Andriy Kovalenco
- Born: July 12, 1971 (age 54) Kyiv, Ukraine
- Height: 5 ft 11 in (1.80 m)
- Weight: 201 lb (91 kg)
- Occupation: Translator

Rugby union career
- Position(s): Flyhalf, Centre

Amateur team(s)
- Years: Team / Apps / (Points)
- 1987-1989: Aviator Kyiv
- 1989-91: VVA Moscow
- 1991-94: Aviator Kyiv

Senior career
- Years: Team / Apps / (Points)
- 1994-04: CRC Madrid Noroeste
- 2004-06: Barcelona Universitari Club
- 2006-08: FC Barcelona Rugby
- 2008-09: Barcelona Universitari Club

International career
- Years: Team / Apps / (Points)
- 1990-1991: USSR / 3 / (0)
- Ukraine / 12
- 1998-2006: Spain / 37 / (220)

= Andriy Kovalenco =

Spain, Ukraine & USSR international rugby union player

Andriy Kovalenco (born 12 July 1971, in Kyiv) is a Ukrainian-born Spanish rugby union player. He plays as a fly-half.

==Career==
Kovalenco started playing rugby at 14 years old, in Aviator Kiev, where he had his first game for the premier team aged only 16. He played for Aviator Kyiv from 1987/88 to 1988/89. Due to the military service he had to move to VVA Moscow, the Army team, where he would play from 1989/90 to 1990/91. He won one Soviet League title and two Soviet Cups with VVA Moscow. He had his first game for the USSR in 1990, aged only 19 years old. He then returned to Aviator Kyiv, playing there from 1991/92 to 1993/94. He then moved to the Spanish side of CRC Madrid Noroeste, that he would represent most of his career, from 1994/95 to 2003/04. He won the Spanish League in 1999/2000 and three titles of the Copa del Rey, in 2001, 2002 and 2003. He also would play for Barcelona Universitari Club, from 2004/05 to 2005/06, FC Barcelona Rugby, from 2006/07 to 2007/08, and once again for Barcelona Universitari Club, since 2008/09.

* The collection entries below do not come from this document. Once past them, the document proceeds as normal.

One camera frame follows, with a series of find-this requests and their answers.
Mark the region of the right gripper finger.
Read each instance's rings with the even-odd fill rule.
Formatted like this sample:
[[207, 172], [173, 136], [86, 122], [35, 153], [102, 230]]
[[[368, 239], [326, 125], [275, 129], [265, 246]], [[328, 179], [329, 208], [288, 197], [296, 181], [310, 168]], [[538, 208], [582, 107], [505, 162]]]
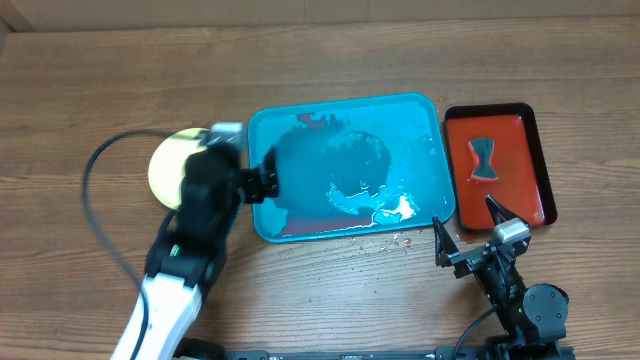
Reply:
[[437, 216], [432, 218], [432, 222], [435, 236], [435, 263], [440, 267], [452, 266], [453, 259], [460, 255], [459, 249]]
[[514, 219], [523, 221], [521, 217], [504, 207], [491, 195], [485, 197], [485, 203], [495, 226]]

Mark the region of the red sponge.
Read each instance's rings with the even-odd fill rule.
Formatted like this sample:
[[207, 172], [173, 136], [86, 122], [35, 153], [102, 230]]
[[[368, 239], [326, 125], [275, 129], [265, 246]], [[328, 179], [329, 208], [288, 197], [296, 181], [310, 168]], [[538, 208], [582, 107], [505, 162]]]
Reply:
[[499, 176], [492, 165], [494, 140], [491, 138], [475, 138], [468, 142], [473, 160], [471, 178], [482, 182], [497, 181]]

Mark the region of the yellow plate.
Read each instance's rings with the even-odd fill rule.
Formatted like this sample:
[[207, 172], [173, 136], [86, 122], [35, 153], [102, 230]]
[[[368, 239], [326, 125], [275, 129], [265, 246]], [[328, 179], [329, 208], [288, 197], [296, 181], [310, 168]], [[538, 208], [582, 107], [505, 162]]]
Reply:
[[156, 199], [170, 209], [181, 204], [181, 182], [187, 158], [205, 146], [197, 136], [204, 128], [188, 128], [165, 139], [154, 151], [148, 167], [148, 183]]

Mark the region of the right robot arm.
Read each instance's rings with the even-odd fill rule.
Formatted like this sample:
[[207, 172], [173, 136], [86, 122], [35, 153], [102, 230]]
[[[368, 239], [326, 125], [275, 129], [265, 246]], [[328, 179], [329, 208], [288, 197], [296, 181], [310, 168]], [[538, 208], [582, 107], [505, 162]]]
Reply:
[[[476, 319], [453, 347], [436, 350], [438, 359], [570, 360], [571, 347], [559, 341], [566, 337], [569, 296], [561, 288], [540, 283], [526, 286], [516, 269], [516, 258], [530, 245], [531, 229], [521, 217], [488, 195], [485, 202], [494, 228], [484, 246], [461, 252], [442, 222], [433, 218], [435, 264], [452, 267], [460, 279], [472, 274], [491, 307]], [[491, 315], [504, 333], [487, 338], [482, 346], [466, 346], [465, 340]]]

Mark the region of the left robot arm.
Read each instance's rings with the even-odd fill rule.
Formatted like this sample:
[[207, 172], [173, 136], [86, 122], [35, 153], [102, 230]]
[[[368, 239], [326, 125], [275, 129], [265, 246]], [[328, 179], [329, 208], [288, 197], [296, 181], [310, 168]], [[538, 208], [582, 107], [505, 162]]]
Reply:
[[223, 347], [186, 332], [221, 274], [240, 208], [279, 194], [276, 151], [244, 169], [238, 148], [211, 145], [186, 159], [180, 193], [180, 206], [163, 220], [147, 253], [139, 299], [115, 359], [225, 358]]

Kovalenco played for three National Teams, the Soviet Union, Ukraine and after becoming a Spanish citizen, Spain. He had 37 caps during this time, being one of the highest scoring players for Spain during his international career, from 1998 to 2006, with 2 tries, 11 conversions, 49 penalties and 1 drop goal, for an aggregate of 220 points.

He played two games for Spain at the 1999 Rugby World Cup, scoring 5 penalties, all the entire 15 points score in the 27–15 loss to Uruguay, and 18 points in the win against Portugal.